● **Required action**: Locate every line below that contains the word "dark" and copy it.

● **Saved data entries**:

|---|

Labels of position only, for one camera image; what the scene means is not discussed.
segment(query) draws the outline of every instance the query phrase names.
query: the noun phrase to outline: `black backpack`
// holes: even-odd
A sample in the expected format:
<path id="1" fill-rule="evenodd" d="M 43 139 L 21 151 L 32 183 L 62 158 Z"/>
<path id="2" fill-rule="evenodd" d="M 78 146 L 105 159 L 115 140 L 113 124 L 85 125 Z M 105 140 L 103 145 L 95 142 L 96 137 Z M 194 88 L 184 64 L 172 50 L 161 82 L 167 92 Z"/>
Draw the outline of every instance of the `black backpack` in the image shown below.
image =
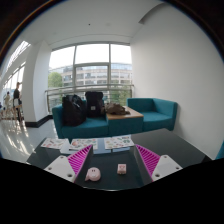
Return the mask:
<path id="1" fill-rule="evenodd" d="M 77 95 L 67 95 L 62 100 L 64 125 L 78 126 L 86 120 L 86 106 Z"/>
<path id="2" fill-rule="evenodd" d="M 88 91 L 85 94 L 87 105 L 87 117 L 102 116 L 102 108 L 104 107 L 103 93 Z"/>

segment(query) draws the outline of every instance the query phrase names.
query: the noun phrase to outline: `white wall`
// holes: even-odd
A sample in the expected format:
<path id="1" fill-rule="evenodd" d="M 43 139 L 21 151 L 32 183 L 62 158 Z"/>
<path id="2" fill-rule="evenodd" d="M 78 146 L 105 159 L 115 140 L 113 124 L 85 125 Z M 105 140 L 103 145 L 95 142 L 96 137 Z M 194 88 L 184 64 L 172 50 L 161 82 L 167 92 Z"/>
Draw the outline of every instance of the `white wall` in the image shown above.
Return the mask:
<path id="1" fill-rule="evenodd" d="M 51 48 L 45 41 L 31 46 L 23 75 L 23 111 L 26 122 L 38 122 L 48 115 L 45 90 Z"/>
<path id="2" fill-rule="evenodd" d="M 131 41 L 135 97 L 178 103 L 174 133 L 215 159 L 224 139 L 224 67 L 208 36 L 164 4 Z"/>

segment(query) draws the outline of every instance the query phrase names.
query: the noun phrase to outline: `dark table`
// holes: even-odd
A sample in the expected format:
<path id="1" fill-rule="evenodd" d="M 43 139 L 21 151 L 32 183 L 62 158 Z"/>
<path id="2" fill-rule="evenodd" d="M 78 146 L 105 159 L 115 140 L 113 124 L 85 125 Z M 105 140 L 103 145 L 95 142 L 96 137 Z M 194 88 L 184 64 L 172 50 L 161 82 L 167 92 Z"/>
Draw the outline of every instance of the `dark table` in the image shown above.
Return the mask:
<path id="1" fill-rule="evenodd" d="M 197 148 L 166 129 L 132 134 L 131 138 L 135 144 L 141 145 L 159 156 L 170 156 L 182 168 L 211 160 Z M 61 154 L 57 149 L 41 147 L 43 141 L 30 155 L 27 163 L 45 169 L 58 156 L 69 156 L 69 154 Z M 98 138 L 98 149 L 93 150 L 93 153 L 88 168 L 97 167 L 101 172 L 101 179 L 96 182 L 85 181 L 86 172 L 80 172 L 75 184 L 91 189 L 122 190 L 140 188 L 152 182 L 141 159 L 136 157 L 135 146 L 108 150 L 104 147 L 104 138 Z M 118 164 L 127 165 L 126 174 L 117 174 Z"/>

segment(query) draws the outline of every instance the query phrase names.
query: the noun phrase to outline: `white card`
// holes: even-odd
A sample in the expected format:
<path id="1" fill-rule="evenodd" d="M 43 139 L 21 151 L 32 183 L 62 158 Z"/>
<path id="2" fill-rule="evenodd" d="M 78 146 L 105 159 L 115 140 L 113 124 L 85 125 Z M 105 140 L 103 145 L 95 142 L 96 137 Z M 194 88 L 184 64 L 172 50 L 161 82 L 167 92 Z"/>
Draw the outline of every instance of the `white card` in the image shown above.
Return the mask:
<path id="1" fill-rule="evenodd" d="M 105 149 L 116 149 L 133 146 L 130 135 L 104 138 Z"/>

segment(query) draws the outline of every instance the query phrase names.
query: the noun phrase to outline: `sofa armrest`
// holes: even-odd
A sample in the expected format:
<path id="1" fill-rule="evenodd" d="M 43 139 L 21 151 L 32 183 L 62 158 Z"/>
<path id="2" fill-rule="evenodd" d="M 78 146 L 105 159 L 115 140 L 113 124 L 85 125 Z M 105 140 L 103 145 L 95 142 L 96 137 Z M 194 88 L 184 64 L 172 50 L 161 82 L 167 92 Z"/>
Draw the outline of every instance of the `sofa armrest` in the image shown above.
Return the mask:
<path id="1" fill-rule="evenodd" d="M 169 100 L 161 100 L 153 98 L 154 110 L 158 113 L 165 114 L 176 119 L 177 103 Z"/>
<path id="2" fill-rule="evenodd" d="M 153 110 L 153 100 L 151 98 L 127 98 L 127 106 L 138 112 Z"/>
<path id="3" fill-rule="evenodd" d="M 58 138 L 64 138 L 62 134 L 62 127 L 63 127 L 63 108 L 62 105 L 58 105 L 52 108 L 52 115 L 54 119 L 55 128 L 58 134 Z"/>

|---|

● **Answer**:
query: the noun phrase to outline: `dark table`
Draw the outline of every instance of the `dark table` in the image shown above.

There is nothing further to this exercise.